(Kyiv) Après avoir passé au peigne fin les forêts et les prairies de l’ouest de Kyiv, une unité spéciale ukrainienne tombe finalement sur ce qu’elle cherchait : le corps d’un soldat russe.

Depuis plusieurs semaines, des équipes travaillent conjointement avec une unité de coopération civile et militaire pour extraire les cadavres russes des champs, des forêts et des bâtiments détruits à la périphérie de la capitale ukrainienne.

« Si les Russes ne font pas ce qu’ils étaient censés faire par honneur, alors nous le ferons par respect pour les morts », déclare à l’AFP un soldat au nom de guerre de « Moukhomor », quelques instants après avoir déterré le corps d’un soldat de Moscou.

« Peu importe qu’il soit l’ennemi ou non, nous ne jugeons pas. Ce sont les règles du droit international humanitaire », ajoute-t-il.

La banlieue de Kyiv a connu des semaines de combats violents au mois de mars après l’invasion russe le 24 février, où l’armée du Kremlin s’est heurtée à la résistance des forces ukrainiennes.

Puis fin mars, les Russes se sont retirées, regroupant leurs troupes de l’autre côté de la frontière au moment où l’Ukraine accusait de son côté Moscou d’avoir commis des « massacres » de civils dans plusieurs localités de la banlieue de la capitale.

À ce jour, plus de 200 corps de militaires russes ont été récupérés, la grande majorité ayant été retrouvée dans la périphérie de Kyiv.

« Il a été abandonné »

Dans le village de Zavalivka, à 60 km à l’ouest de Kyiv, une équipe de la police scientifique boucle la zone autour d’une fosse peu profonde.

L’AFP y est présente, accompagnée d’une de ces équipes de recherche, dans le cadre d’un voyage de presse organisé par l’armée ukrainienne.  

Les habitants affirment que le combattant russe avait été blessé et demandait de l’eau avant d’être tué par ses propres troupes avant la retraite russe.

L’AFP n’a pas pu vérifier ces déclarations de manière indépendante.

« Il a été laissé près du magasin. Et puis nos gars l’ont enterré », a déclaré à l’AFP Katerina Karobtchouk, une habitante de Zavalivka, âgée de 79 ans.

Après l’entrée des forces ukrainiennes dans le village, le corps a été enterré à la va-vite dans la forêt alors que ces dernières nettoyaient la zone lors d’une opération de déminage.

Mme Karobtchouk assure que le cadavre a été découvert un peu plus tard par son chien.

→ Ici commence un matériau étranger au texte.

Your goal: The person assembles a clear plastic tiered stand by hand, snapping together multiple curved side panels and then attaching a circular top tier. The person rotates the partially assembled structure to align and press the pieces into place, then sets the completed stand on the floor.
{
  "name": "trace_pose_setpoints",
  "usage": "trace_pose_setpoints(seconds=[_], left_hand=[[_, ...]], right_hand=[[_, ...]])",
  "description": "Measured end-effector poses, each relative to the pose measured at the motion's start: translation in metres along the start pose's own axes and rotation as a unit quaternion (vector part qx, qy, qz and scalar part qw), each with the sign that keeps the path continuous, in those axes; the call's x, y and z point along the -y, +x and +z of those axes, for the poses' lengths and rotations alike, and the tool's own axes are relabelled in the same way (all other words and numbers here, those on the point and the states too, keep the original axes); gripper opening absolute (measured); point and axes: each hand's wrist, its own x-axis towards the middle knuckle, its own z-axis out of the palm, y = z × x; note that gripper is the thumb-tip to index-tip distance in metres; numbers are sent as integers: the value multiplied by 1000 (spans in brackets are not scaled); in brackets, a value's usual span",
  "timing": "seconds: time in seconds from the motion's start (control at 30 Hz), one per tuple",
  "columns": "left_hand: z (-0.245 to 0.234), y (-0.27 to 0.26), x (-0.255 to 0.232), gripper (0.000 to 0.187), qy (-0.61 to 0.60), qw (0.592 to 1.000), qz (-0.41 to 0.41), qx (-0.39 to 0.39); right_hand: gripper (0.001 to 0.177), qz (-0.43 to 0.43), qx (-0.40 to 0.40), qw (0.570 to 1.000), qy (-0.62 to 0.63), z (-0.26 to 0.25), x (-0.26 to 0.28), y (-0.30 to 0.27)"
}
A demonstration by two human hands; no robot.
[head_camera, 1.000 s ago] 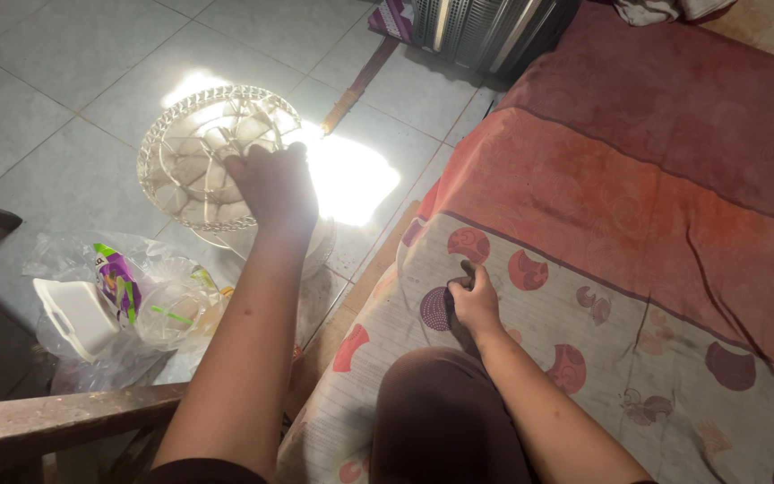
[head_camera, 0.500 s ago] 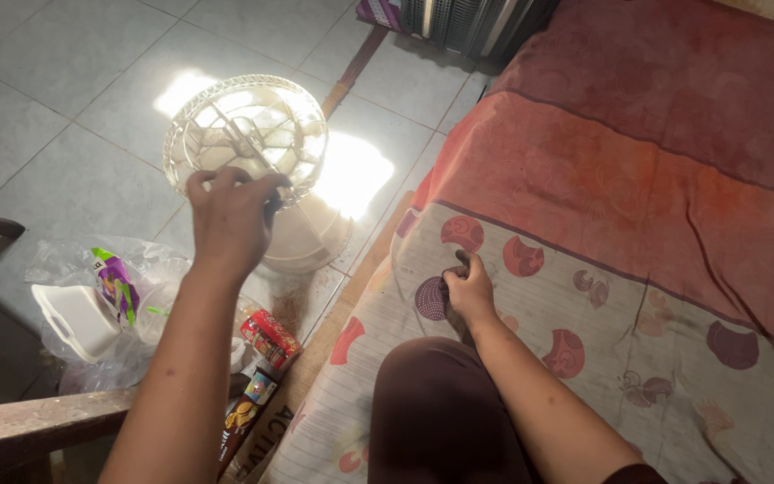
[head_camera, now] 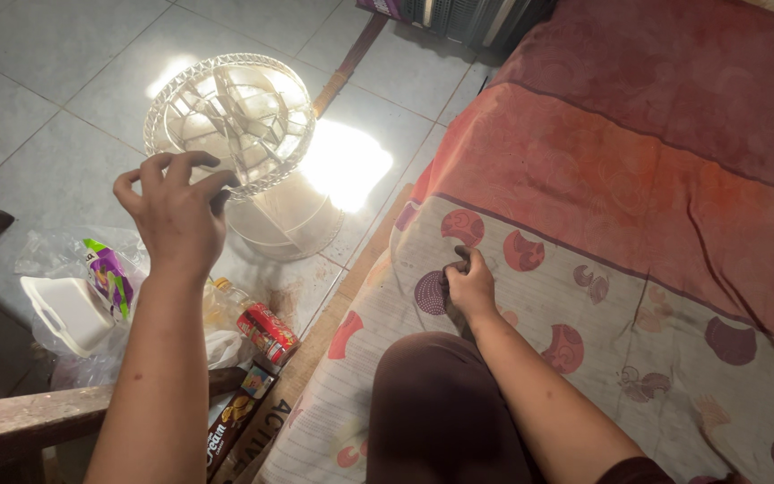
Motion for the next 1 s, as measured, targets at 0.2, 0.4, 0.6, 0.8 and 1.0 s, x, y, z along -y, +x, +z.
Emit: trace_pose_setpoints(seconds=[0.2,0.4,0.6,0.8,1.0], left_hand=[[14,-10,31,28,69,997,-23,-16],[43,14,-3,20,-112,987,-82,-86],[65,71,-75,8,52,995,-18,80],[48,73,-77,10,28,994,20,103],[18,57,-60,19,-62,987,41,142]], right_hand=[[44,-5,-10,1000,24,1,-7,3],[45,-46,-37,994,-97,3,-7,4],[48,-23,-17,997,-78,2,-1,0],[46,-4,-19,997,-76,0,0,0],[46,-7,-25,997,-72,0,-2,1]])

Déjà en décomposition, les jambes du corps, gelées, semblaient se recroqueviller sous son torse.

« Soyez prudent, nous ne voulons rien manquer ni endommager », a déclaré un membre de l’équipe de cinq personnes vêtues de combinaisons, après avoir trouvé l’emplacement exact du corps.

Une fois la tombe soigneusement nettoyée, l’équipe a inspecté les restes du corps, accrochant une bande blanche autour du bras droit du cadavre pour montrer son appartenance à l’armée russe.  

Wagons frigorifiques

Une fois les corps mis dans des sacs mortuaires, ils sont ensuite empilés dans des wagons frigorifiques.

L’emplacement des morgues mobiles reste un secret bien gardé par Kyiv, les Ukrainiens redoutant une frappe aérienne russe contre ce qu’ils disent constituer un nombre croissant de preuves des « crimes de guerre » de Moscou.  

« Ils ont un beau conte de fées qui dit qu’ils ne laissent pas derrière eux leurs soldats morts… Et bien, c’est vraiment un conte de fées ! », raille le colonel Volodymyr Lyamzine.

Selon lui, Moscou n’a montré aucune envie de faciliter le retour de ses morts, malgré les efforts des autorités ukrainiennes.

« Ils seront stockés dans nos wagons frigorifiques mobiles aussi longtemps que nécessaire », a déclaré Lyamzine, qui supervise les opérations de récupération.

« Si la Russie ne les emmène pas, après un certain temps, notre gouvernement adoptera une résolution et ces corps seront enterrés ici en Ukraine », poursuit-il.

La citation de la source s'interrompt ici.